Your objective
Show the lines below where "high" occurs.

Records drawn from a dataset:
· · · · ·

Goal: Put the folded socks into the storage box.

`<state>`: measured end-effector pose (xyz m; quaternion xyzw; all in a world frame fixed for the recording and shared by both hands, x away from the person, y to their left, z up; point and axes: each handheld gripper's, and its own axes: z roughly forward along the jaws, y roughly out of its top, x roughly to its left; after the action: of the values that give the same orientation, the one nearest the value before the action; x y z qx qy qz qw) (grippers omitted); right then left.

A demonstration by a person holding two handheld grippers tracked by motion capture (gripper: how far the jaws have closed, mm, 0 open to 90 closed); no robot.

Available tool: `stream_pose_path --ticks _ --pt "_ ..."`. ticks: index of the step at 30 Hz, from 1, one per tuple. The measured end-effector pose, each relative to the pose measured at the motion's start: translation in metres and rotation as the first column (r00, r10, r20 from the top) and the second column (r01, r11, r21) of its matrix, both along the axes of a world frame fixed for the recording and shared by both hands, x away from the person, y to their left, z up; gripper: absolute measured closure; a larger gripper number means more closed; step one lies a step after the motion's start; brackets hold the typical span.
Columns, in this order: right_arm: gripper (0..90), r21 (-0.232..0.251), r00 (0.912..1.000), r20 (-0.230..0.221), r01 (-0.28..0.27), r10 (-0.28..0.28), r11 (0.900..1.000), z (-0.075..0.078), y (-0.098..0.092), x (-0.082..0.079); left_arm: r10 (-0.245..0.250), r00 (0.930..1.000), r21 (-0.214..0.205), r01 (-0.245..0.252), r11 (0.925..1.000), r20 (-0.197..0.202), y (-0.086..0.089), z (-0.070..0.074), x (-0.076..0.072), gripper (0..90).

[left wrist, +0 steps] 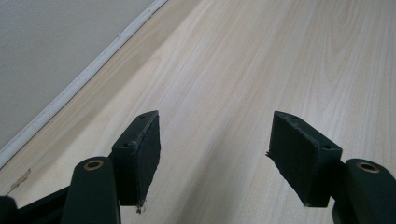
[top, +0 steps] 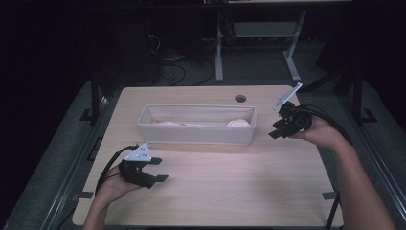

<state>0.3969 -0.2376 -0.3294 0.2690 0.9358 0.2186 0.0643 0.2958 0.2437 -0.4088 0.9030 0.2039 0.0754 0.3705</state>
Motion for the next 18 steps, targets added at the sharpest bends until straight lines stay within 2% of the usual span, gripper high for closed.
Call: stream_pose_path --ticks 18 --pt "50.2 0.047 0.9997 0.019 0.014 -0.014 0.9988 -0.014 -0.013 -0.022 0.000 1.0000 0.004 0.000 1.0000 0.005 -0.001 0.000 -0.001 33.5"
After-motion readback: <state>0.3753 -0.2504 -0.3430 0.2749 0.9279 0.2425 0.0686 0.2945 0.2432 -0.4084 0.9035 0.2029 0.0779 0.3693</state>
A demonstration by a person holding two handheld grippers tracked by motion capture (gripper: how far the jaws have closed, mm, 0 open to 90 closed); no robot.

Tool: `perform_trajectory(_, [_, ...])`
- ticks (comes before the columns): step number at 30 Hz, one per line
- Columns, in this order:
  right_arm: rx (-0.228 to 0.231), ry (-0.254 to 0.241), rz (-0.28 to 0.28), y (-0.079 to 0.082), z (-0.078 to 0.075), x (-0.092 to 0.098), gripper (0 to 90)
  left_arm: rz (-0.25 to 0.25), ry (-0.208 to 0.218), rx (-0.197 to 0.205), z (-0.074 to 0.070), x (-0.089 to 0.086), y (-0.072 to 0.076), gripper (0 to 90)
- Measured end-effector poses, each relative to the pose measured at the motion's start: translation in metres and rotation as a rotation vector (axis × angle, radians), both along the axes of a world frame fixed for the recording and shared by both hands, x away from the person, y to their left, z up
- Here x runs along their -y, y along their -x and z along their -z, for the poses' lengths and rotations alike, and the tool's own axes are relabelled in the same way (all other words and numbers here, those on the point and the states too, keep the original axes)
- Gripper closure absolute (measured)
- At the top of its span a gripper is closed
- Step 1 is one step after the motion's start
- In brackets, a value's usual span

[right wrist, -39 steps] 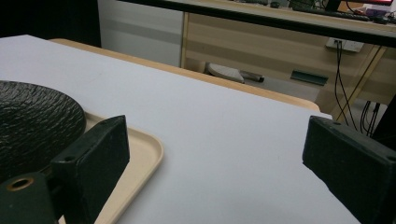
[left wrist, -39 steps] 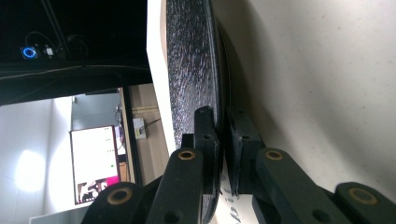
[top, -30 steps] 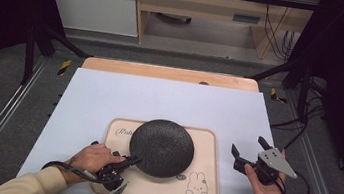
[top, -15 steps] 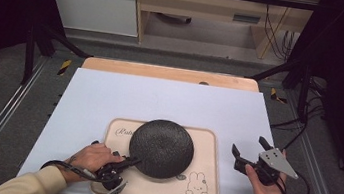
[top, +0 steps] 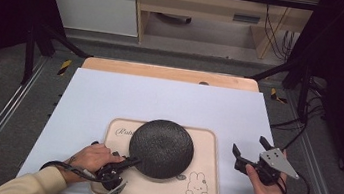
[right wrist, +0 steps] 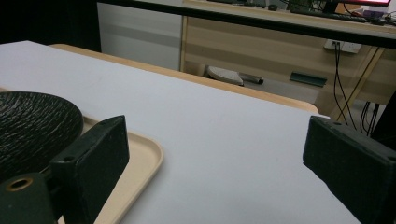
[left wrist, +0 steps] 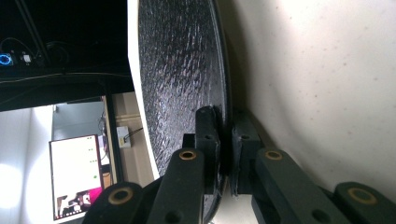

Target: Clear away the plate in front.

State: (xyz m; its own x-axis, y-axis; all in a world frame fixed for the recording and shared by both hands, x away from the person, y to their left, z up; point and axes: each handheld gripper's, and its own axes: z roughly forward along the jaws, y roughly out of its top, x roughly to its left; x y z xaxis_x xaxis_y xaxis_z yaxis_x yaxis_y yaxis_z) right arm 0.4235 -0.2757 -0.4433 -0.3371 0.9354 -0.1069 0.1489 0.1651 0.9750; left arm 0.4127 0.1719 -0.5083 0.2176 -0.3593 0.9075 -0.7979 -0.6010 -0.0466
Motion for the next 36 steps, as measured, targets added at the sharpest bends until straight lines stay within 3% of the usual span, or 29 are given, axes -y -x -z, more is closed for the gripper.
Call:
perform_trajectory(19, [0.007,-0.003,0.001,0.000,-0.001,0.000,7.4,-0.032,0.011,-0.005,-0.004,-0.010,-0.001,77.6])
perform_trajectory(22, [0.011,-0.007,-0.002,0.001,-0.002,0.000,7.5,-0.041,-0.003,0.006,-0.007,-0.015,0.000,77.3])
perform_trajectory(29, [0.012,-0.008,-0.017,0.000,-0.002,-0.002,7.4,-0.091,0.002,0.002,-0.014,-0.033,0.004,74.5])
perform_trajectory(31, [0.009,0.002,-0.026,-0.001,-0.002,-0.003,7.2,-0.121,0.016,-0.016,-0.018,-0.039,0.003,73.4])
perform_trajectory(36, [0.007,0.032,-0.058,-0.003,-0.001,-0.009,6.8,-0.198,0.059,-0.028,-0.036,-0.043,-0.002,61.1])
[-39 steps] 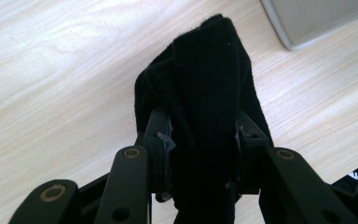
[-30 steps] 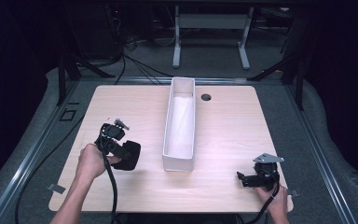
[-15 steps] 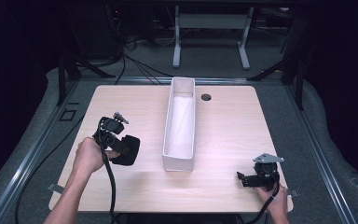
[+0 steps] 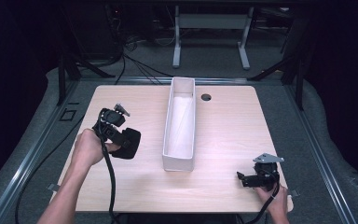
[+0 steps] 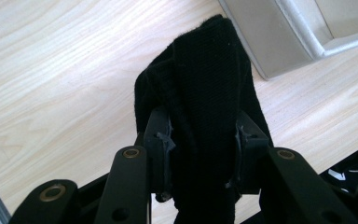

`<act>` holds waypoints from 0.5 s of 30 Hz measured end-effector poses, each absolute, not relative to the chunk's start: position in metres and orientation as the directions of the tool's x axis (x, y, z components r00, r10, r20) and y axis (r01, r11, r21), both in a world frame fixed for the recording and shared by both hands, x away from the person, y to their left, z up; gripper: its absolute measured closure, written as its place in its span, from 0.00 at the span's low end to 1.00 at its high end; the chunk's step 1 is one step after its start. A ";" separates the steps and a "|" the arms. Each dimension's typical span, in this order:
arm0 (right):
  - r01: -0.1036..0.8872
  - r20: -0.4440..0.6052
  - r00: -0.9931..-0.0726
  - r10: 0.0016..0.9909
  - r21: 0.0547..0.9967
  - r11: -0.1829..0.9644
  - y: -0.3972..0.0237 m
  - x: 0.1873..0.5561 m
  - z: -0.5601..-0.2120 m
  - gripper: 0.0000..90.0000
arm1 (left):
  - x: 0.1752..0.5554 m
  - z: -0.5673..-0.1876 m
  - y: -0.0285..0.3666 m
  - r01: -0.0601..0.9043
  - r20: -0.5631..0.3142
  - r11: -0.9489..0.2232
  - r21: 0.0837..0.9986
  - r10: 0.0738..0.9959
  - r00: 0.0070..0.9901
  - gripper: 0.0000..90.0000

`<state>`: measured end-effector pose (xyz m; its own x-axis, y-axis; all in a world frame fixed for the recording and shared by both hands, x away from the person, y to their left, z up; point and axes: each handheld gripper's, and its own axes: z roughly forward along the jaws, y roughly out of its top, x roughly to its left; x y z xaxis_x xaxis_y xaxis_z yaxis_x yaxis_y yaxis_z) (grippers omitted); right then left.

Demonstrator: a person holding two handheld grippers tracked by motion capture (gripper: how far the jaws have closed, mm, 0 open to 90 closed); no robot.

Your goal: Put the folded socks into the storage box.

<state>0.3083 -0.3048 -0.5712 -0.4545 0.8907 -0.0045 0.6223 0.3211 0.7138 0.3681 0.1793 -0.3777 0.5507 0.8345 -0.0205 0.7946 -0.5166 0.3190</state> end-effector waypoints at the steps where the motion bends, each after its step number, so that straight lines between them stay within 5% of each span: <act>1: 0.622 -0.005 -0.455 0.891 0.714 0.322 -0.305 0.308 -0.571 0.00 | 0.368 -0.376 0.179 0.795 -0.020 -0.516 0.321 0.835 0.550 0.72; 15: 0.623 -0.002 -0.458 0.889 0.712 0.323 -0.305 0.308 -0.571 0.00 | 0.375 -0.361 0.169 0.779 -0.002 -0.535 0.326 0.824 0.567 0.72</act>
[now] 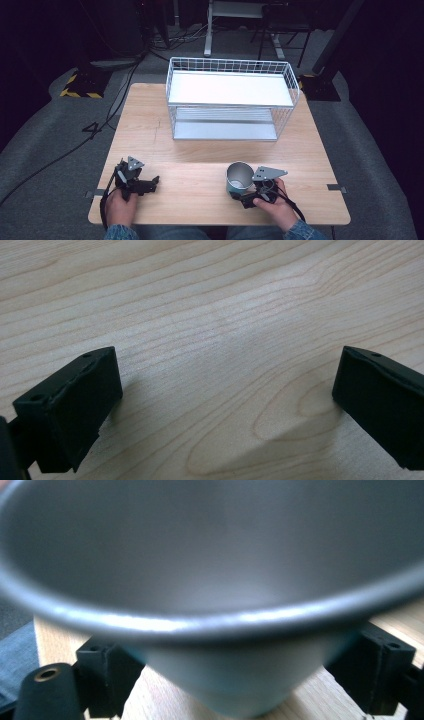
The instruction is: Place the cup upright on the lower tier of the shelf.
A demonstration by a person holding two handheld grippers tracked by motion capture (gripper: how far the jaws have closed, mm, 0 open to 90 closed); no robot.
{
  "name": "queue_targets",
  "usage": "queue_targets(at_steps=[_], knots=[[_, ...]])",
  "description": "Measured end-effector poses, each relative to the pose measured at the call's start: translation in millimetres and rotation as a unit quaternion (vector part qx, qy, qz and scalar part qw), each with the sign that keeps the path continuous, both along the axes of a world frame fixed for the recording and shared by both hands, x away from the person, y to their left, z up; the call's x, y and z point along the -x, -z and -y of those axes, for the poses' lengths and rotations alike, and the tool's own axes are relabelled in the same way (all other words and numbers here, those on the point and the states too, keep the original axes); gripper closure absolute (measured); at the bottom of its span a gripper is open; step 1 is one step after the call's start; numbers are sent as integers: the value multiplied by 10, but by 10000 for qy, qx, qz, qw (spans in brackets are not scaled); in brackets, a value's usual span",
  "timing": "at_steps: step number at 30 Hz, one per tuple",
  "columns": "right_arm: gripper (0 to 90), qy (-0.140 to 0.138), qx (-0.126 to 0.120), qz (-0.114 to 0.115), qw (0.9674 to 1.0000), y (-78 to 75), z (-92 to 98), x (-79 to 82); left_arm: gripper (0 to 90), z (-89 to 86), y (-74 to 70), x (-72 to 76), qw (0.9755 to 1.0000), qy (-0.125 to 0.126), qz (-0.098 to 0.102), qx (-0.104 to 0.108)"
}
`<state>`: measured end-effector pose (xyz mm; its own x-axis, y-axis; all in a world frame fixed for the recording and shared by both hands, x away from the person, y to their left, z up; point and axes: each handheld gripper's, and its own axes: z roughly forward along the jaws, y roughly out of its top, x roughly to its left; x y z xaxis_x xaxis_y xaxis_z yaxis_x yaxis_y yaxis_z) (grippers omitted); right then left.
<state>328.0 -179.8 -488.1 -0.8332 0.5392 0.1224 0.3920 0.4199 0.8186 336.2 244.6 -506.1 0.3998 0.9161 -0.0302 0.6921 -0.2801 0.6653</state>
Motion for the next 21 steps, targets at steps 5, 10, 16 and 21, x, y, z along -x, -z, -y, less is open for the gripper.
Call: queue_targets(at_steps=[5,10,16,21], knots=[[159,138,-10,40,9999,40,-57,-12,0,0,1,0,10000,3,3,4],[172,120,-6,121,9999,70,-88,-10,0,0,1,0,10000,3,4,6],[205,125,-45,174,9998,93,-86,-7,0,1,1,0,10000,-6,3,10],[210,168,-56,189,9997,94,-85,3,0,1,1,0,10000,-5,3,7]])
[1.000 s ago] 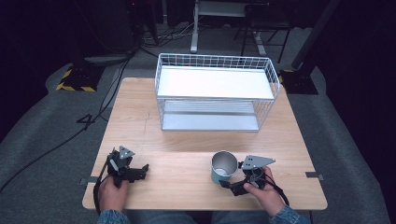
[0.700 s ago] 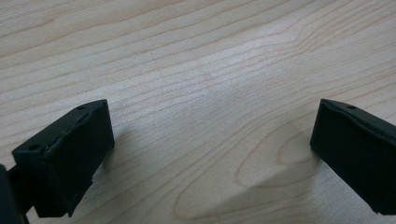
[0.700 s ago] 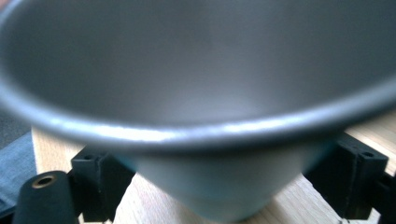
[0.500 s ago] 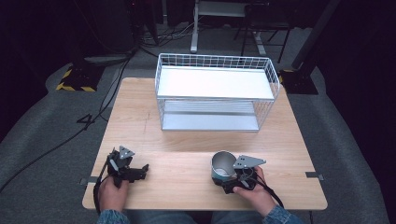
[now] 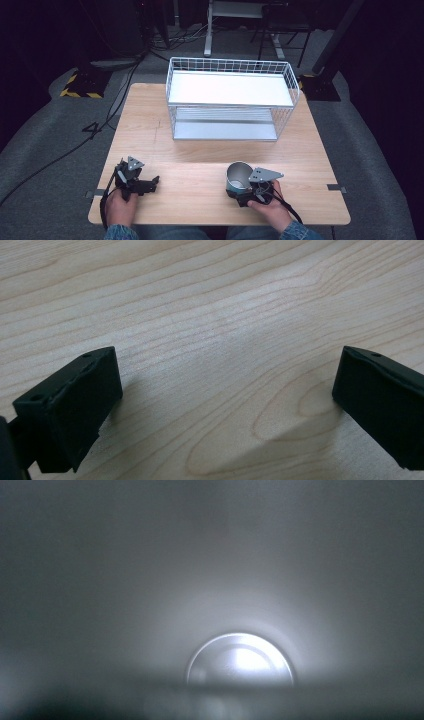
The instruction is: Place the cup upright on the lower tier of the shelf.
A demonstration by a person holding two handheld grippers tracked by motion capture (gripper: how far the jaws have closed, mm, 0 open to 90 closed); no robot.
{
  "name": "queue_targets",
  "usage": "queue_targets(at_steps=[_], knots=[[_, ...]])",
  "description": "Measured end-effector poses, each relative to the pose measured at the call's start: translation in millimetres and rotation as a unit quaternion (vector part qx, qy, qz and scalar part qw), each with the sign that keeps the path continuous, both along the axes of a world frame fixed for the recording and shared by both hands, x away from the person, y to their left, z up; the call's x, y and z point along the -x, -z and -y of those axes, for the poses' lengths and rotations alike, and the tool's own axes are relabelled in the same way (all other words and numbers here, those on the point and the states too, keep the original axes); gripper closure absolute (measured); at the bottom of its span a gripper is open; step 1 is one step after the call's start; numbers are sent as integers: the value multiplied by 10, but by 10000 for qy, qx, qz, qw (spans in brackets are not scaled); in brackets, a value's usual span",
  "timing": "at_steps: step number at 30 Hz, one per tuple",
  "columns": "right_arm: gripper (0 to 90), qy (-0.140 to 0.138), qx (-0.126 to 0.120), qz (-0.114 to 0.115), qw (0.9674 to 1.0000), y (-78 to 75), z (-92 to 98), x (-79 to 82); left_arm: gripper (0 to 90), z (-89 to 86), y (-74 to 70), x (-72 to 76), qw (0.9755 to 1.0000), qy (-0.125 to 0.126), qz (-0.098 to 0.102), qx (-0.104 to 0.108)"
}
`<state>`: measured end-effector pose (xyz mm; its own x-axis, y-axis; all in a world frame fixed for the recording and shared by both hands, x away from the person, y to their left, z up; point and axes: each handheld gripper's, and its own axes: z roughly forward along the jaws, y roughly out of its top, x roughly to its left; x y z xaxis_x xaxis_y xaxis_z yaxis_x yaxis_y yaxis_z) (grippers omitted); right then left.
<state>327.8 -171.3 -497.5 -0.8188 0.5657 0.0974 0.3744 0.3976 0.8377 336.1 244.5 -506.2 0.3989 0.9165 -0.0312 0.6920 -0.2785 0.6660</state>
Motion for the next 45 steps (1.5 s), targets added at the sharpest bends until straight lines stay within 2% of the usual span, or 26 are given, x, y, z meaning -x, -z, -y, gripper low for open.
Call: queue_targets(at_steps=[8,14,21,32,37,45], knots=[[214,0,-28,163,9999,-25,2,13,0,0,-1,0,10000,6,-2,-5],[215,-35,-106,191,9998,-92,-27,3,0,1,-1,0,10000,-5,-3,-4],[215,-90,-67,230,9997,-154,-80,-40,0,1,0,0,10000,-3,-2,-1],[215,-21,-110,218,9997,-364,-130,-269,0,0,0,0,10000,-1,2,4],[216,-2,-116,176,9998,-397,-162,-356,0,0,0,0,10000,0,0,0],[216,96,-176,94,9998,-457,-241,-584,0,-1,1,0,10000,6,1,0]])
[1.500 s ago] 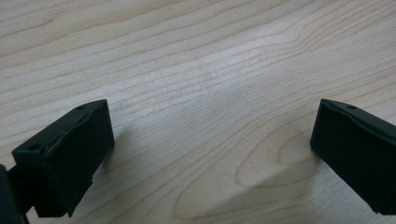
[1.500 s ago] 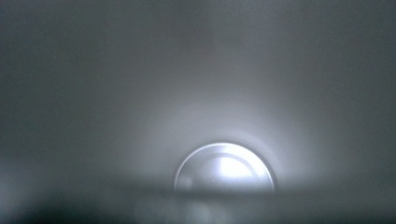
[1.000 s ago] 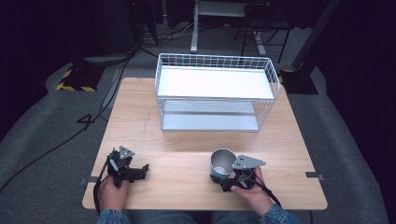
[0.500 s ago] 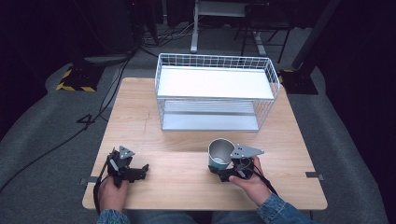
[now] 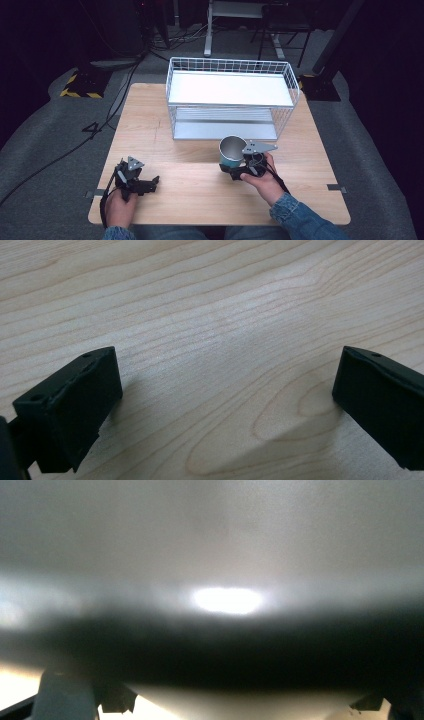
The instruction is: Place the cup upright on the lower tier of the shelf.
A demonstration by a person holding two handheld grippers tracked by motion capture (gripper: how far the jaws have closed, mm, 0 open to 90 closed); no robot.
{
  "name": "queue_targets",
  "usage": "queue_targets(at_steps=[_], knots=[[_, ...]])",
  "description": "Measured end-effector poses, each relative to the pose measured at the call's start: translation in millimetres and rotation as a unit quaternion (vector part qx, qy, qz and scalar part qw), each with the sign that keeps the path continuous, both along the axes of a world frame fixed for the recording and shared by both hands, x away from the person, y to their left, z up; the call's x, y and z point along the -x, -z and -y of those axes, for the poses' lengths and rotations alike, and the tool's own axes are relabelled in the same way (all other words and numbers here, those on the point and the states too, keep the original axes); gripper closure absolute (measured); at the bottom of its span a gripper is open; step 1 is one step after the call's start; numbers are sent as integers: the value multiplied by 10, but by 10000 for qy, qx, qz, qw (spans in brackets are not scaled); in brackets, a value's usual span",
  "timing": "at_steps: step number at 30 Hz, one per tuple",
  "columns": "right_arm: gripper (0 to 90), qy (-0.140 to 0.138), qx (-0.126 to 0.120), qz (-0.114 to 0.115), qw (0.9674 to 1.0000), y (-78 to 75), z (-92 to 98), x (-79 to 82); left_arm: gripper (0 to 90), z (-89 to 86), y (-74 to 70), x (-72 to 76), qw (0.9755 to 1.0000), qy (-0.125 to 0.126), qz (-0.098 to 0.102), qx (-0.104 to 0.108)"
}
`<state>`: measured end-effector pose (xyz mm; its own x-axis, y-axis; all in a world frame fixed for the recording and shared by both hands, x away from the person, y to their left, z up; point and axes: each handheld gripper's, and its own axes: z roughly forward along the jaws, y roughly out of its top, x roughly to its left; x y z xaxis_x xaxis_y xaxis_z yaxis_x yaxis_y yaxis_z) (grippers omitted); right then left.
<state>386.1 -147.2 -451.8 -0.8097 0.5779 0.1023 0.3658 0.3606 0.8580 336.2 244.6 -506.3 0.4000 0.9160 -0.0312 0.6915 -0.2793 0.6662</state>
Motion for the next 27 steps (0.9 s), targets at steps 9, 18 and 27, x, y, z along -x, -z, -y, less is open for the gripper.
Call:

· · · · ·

Task solution
Motion for the next 18 steps, targets added at the sharpest bends until straight lines stay within 2% of the usual span, gripper high for closed.
`<act>` holds waypoints from 0.5 s of 30 Hz measured end-effector poses, each absolute, not relative to the chunk's start: position in metres and orientation as the directions of the tool's x axis (x, y, z components r00, r10, r20) and y axis (r01, r11, r21), both in a world frame fixed for the recording and shared by both hands, x away from the person, y to their left, z up; gripper: its absolute measured closure, written as its place in its span, from 0.00 at the span's low end to 1.00 at its high end; the chunk's step 1 is one step after its start. A ";" separates the steps and a "|" the arms. Each dimension's typical span, in this order:

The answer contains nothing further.